REDES SOCIAIS

Arthur Lira é pressionado a adiar votação do PL das Fake News

Proposta que tramita em caráter de urgência deve ir a plenário nesta terça-feira para análise dos parlamentares

Renato Souza
postado em 01/05/2023 18:55 / atualizado em 01/05/2023 19:23
 (crédito: Bruno Spada/Câmara dos Deputados)
(crédito: Bruno Spada/Câmara dos Deputados)

O presidente da Câmara, Arthur Lira (PP-AL), está sendo pressionado, nos bastidores, para adiar a votação do PL das fake news - prevista para ocorrer nesta terça-feira (2). De acordo com fontes consultadas pelo Correio, Lira pretende avaliar se realmente existe apoio na casa legislativa para aprovar a nova lei.

O parlamentar vem sofrendo pressão principalmente de parlamentares de extrema-direita que são contra a proposta e por parte das big techs - empresas que controlam grandes plataformas de mídias sociais. O projeto de lei pretende coibir a disseminação de informações falsas nas redes sociais, vetando o uso de robôs ou contas automatizadas que não estejam identificadas como contas que não representam um humano em sua gestão.

O PL criminaliza o uso das chamadas contas inautênticas, que não representam pessoas reais e são usadas para disseminação em massa de desinformação. De acordo com o texto da proposta, as empresas provedoras de conteúdos na internet, como as companhias donas do Facebook, Instagram, YouTube, Google e outros, passam a ser responsabilizadas caso não impeçam o uso deste tipo de perfil e mantenham no ar discurso de ódio.
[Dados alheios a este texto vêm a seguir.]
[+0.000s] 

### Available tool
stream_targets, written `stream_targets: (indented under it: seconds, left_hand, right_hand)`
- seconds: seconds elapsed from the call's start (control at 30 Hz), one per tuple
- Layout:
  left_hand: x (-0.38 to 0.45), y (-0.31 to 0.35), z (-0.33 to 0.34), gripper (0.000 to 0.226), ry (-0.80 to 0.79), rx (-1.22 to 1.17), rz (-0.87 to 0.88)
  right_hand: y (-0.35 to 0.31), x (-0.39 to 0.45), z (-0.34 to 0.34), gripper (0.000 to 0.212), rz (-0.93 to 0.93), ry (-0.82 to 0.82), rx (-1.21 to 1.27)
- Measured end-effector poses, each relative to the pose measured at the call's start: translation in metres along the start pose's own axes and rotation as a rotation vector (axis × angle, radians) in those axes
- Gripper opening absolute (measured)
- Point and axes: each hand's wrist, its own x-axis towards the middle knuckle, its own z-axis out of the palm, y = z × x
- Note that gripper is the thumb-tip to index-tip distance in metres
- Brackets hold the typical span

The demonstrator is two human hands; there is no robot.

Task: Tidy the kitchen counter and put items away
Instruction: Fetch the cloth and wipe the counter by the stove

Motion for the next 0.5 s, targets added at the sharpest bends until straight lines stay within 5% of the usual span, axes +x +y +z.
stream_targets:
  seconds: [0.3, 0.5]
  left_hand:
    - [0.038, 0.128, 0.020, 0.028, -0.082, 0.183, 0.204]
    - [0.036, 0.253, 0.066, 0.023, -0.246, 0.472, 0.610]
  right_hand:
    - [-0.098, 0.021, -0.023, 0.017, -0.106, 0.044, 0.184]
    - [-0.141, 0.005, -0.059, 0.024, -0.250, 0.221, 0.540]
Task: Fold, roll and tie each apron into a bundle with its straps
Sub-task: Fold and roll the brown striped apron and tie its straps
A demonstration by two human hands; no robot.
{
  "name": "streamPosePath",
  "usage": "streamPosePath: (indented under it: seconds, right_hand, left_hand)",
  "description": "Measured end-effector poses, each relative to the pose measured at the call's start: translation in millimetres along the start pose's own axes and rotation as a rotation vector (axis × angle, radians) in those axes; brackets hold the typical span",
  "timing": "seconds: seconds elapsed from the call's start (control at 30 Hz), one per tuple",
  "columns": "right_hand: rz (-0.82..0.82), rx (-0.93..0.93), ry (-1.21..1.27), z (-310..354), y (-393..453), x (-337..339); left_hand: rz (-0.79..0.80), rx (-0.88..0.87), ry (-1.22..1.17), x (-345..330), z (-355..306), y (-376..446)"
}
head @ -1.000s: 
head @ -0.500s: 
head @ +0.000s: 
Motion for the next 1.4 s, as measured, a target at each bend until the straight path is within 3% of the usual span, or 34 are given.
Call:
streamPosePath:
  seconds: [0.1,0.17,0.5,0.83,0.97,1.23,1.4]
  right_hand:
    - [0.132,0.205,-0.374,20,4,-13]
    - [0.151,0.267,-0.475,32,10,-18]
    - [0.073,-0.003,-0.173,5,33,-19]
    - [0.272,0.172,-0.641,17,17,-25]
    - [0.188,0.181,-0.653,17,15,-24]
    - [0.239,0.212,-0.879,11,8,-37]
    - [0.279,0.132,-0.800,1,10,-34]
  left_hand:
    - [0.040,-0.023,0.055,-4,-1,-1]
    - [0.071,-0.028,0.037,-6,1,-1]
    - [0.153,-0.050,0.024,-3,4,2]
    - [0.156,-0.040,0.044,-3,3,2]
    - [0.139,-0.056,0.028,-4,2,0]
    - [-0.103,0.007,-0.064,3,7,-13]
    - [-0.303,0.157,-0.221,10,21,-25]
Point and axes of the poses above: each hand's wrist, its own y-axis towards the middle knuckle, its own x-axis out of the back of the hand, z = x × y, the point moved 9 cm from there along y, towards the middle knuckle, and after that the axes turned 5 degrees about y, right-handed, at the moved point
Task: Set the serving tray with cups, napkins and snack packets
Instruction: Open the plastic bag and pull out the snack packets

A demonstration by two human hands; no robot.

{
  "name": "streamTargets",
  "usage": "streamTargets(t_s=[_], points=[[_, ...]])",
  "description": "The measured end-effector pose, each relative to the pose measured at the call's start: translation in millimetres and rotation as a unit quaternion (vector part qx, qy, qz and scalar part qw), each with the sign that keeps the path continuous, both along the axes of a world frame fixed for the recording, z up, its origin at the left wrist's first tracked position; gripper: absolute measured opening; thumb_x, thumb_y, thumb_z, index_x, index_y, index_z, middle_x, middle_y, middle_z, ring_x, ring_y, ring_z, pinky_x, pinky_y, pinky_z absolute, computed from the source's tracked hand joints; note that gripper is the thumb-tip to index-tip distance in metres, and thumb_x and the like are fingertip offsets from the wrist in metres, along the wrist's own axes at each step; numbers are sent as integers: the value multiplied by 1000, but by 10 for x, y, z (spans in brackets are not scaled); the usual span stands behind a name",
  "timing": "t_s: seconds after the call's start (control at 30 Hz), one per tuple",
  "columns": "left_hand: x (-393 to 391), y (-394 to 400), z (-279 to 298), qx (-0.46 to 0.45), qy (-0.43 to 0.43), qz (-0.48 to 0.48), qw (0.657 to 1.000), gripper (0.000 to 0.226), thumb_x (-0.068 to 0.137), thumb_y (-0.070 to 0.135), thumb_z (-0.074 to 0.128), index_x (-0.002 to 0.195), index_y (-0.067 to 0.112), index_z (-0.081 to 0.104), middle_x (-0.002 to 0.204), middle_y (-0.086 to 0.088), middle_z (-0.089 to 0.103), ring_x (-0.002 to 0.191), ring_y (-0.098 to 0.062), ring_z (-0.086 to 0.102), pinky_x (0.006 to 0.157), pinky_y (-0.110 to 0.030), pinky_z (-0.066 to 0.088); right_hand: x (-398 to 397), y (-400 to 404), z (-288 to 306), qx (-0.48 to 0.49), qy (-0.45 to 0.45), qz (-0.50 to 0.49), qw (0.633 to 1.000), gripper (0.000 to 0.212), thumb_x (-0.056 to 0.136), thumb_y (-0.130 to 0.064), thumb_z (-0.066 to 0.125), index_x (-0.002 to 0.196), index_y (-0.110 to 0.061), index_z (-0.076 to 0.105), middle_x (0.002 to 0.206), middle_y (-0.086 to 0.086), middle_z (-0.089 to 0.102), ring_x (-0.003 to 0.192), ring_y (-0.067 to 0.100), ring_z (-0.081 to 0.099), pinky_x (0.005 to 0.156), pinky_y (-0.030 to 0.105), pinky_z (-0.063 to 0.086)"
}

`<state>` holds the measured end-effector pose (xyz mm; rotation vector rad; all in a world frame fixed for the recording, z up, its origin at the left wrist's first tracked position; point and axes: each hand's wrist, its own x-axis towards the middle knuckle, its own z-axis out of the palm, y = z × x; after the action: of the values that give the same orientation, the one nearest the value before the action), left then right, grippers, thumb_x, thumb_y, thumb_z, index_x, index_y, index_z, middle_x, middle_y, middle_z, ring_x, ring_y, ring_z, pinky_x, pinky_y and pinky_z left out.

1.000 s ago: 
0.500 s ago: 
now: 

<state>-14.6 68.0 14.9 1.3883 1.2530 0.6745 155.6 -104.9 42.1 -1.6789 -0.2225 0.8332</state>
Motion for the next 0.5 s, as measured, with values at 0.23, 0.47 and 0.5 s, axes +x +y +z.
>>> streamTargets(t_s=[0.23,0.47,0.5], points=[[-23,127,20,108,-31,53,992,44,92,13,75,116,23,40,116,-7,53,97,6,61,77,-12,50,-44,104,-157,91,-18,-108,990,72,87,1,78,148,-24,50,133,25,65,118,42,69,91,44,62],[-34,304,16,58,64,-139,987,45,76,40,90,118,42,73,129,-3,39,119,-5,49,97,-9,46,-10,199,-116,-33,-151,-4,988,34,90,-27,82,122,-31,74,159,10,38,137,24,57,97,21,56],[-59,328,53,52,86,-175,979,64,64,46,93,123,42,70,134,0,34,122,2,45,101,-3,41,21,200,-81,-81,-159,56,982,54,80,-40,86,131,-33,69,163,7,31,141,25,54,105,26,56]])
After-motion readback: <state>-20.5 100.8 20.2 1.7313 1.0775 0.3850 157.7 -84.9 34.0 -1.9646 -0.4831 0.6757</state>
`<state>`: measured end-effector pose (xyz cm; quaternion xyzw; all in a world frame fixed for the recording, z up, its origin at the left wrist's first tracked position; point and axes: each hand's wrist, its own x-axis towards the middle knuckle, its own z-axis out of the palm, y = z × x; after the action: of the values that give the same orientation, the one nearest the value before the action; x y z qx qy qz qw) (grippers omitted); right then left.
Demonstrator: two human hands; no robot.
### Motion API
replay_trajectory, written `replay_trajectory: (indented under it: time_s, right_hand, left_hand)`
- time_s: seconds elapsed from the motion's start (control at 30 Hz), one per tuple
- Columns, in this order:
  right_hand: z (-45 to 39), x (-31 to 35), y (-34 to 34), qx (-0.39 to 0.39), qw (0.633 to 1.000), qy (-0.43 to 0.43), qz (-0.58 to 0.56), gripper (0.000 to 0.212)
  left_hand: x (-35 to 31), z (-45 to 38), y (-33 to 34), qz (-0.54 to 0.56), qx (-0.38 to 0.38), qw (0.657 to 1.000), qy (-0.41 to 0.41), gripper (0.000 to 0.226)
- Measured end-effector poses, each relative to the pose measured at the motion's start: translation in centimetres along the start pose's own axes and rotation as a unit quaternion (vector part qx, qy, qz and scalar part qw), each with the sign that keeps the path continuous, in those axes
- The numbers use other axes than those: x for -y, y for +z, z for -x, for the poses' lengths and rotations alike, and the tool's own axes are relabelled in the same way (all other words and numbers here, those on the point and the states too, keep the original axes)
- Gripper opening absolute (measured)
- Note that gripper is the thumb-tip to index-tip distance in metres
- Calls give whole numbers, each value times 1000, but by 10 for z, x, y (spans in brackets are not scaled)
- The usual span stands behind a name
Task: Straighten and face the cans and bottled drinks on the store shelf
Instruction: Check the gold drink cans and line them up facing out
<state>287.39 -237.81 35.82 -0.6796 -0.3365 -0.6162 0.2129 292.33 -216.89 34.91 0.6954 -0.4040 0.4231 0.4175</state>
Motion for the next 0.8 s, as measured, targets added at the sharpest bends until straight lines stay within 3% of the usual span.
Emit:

A medida foi apresentada no governo do ex-presidente Jair Bolsonaro, em razão da disseminação em massa de informações falsas sobre as vacinas contra a covid-19. No entanto, ganhou força neste ano, após plataformas de mídias sociais serem usadas para planejar e ameaçar atentados contra escolas.

O relator do PL é o deputado Orlando Silva (PCdoB) e o texto está sendo apoiado pelo governo, As empresas que controlam grandes plataformas digitais são contra, alegando que o governo poderia censurar conteúdos difundidos na rede. Outro trecho que incomoda as companhias é o que obriga que empresas e microempreendedores individuais sejam remunerados por conteúdos jornalísticos publicados nas plataformas de redes sociais e em buscadores, como o Google.

Campanha contra

A medida é vista como uma maneira de combater a desinformação, pois incentiva financeiramente o jornalismo profissional, a exemplo do que ocorreu em outros países, como na Austrália e Canadá. O Google colocou uma mensagem contra o projeto em sua página inicial, que de acordo com o site Similar Web, tem 3,5 bilhões de visualizações por mês.

"Se for aprovado do jeito que está, o PL iria na contramão do seu objetivo original de combater a disseminação de notícias falsas. Uma das consequências indesejadas, por exemplo, é que o PL acaba protegendo quem produz desinformação, resultando na criação de mais desinformação", destaca o texto, assinado por Marcelo Lacerda, diretor de Relações Governamentais e Políticas Públicas do Google Brasil.

O presidente da Associação Nacional de Jornais (ANJ), Marcelo Rech, afirmou, em nota, que o Brasil passa por "efeitos desagregadores e perversos da desinformação" e que o país "não pode esperar mais" para ter uma lei de combate à desinformação, a exemplo de nações como a "Índia, Indonésia, Reino Unido e EUA, além da União Europeia", que "estão indo pelo mesmo caminho".